The plan for the first day of our weekend was to drive up to a fishing village on Lake Edward, although I wasn’t sure what to expect. Saturday was also our first day waking up at the home stay. My breakfast consisted of tea and a bean stew with meat. As I was eating, I realized that even if we left at that time (8:00) we would still be late to meet the rest of the group (which was at 8:00). I casually brought up the time, but to my surprise my buddy and her sister just smiled and said, “Yep, we are going to be late!” Alright, no big deal, we would be five to ten minutes late, I thought. However, the time ticked closer to 8:15 and the sisters were still piling more food on their plates. At 8:30, everyone was finally finished. Then my buddy announced, “Now we will bathe!” So, after twenty more minutes, we left to go the school. We were a full hour late, and although I was greeted by many sassy comments from my Groton friends, not a single Bishops student or teacher seemed perturbed. Apparently, many people had only arrived ten minutes prior. One thing I still have not grown accustomed to here is the unhurried and go-with-the-flow attitude of the Ugandans. If I were ten or fifteen minutes late to meet a bus at Groton, it would have already left.

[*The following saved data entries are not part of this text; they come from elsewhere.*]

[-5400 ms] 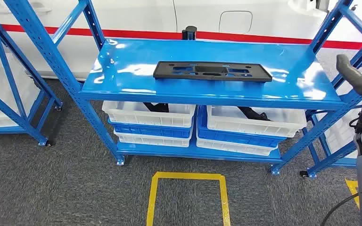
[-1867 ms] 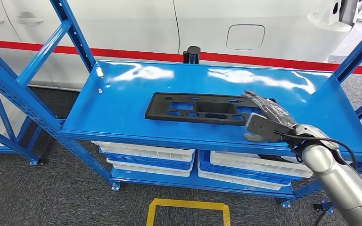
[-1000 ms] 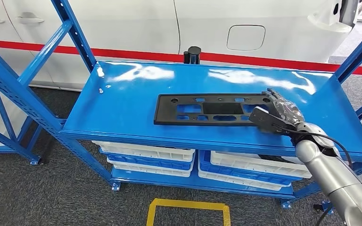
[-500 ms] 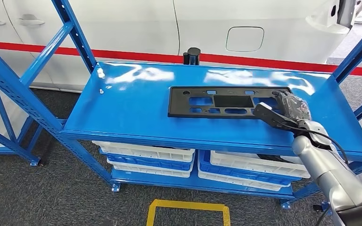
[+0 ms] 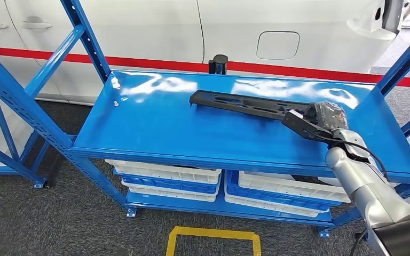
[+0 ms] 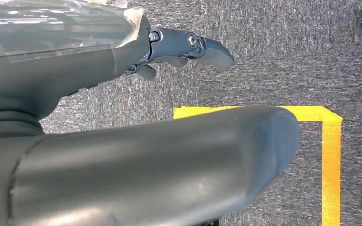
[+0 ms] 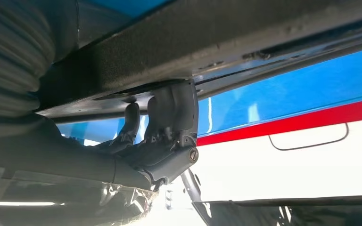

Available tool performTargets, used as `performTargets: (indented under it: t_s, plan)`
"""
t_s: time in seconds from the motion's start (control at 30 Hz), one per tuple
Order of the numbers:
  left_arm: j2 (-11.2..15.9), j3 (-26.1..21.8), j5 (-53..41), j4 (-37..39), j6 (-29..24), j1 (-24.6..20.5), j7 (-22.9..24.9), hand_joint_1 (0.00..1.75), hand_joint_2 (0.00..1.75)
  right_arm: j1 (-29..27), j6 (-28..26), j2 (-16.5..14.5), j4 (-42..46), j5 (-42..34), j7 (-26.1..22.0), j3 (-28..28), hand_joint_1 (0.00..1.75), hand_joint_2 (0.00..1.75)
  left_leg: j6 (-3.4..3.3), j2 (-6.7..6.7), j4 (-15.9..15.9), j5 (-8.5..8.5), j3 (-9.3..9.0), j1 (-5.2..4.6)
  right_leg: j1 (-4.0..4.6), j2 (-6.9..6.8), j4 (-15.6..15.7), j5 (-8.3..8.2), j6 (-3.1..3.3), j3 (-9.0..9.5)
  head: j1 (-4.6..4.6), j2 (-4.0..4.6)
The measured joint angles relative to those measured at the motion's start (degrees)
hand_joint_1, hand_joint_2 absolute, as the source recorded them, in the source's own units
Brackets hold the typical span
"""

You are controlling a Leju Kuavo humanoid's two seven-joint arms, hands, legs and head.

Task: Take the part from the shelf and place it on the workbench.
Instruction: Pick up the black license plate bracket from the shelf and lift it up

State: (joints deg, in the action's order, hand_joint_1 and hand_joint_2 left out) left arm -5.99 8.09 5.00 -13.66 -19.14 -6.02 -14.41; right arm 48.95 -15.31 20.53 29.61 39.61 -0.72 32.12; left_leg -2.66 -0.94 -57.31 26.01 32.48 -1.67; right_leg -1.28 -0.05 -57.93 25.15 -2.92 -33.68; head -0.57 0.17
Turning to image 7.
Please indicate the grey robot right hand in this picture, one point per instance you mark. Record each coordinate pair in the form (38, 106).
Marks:
(59, 162)

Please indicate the white plastic bin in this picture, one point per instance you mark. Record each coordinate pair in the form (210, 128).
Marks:
(262, 171)

So, after a stressful start to the morning, we all departed for Lake Edward. The two hour drive left many tired and car-sick; which should probably be accredited to the state of the roads. Picture the surface of mars compressed into a seven-foot wide path (two-ways!). Somehow vehicles always manage to squeeze by each other, but a motorcycle did lightly strike our van. At one point, we stopped in a village twenty minutes from our destination and witnessed a truck haul up a relatively steep road, only to be stopped by a man who jumped out of the passenger side and stuck a log under the tire. Needless to say, driving in the U.S. and driving in Uganda are two different things.
One of the cool parts of the journey was driving through a national park and seeing a variety of Ugandan wildlife: water buffalos, impalas, baboons, and even an elephant. We stopped at the Congo/Uganda border and crossed over by foot, so all of us have officially been in at least two African countries. To any of those who have read Heart of Darkness: we had a quick look into the Congolese jungle and it is extremely foreboding.
After the border-crossing, we hopped back in our vans and drove to the restaurant in the fishing village and ate a lunch comprised of your typical Ugandan meal plus some type of fish, which according to those who ate it was very good. Kei Nawa grossed everyone out by eating his fish’s eyeball. “It’s pretty good,” he claimed, but I still think/hope he was joking. Soon after lunch we moved outside to watch a singing and dancing performance by a local group of kids. Although us non-Swahili-speaking folk had absolutely no idea what was being said, this is what I gathered: four drunk men stumble around for a while, find four bird-women, gain sobriety, and engage in a very exuberant and exciting dance. Feet were the instruments of choice but drums and maracas were also being played in the background. Second part of the performance: a tyrannosaurus rex, turtle, and lion are hunted by four poachers who are then taken down in a rather aggressive beating dealt by protectors of the wildlife. Although the whole thing was confusing it was definitely entertaining and impressively performed by kids ranging in age from about 6-20.
The final leg of the trip was a ten minute pit-stop at Lake Edward. One of the fishers briefly explained the lifestyle/work there. We milled around for a bit, saw some hippos, and jumped back in the vans. Mid-way through our return, the radiator in my car gave out and we were forced to ditch on the side of the road while white smoke filled the air. Unfortunately, it was just water vapor and nothing exploded. There was also a cell-tower across the road from where we broke down, so we were saved ten minutes later. Pretty disappointing that nothing more radical happened.
We got back to Rukungiri around 6:30 PM, and I think I can speak for everyone by saying we were pretty tired. I ate dinner, chatted with the fam, and headed off to bed.
We are missing all of you! Unfortunately we don’t have to opportunity to get in contact with friends/family while we are at the home stays, but on Friday I’m sure everyone will reach out.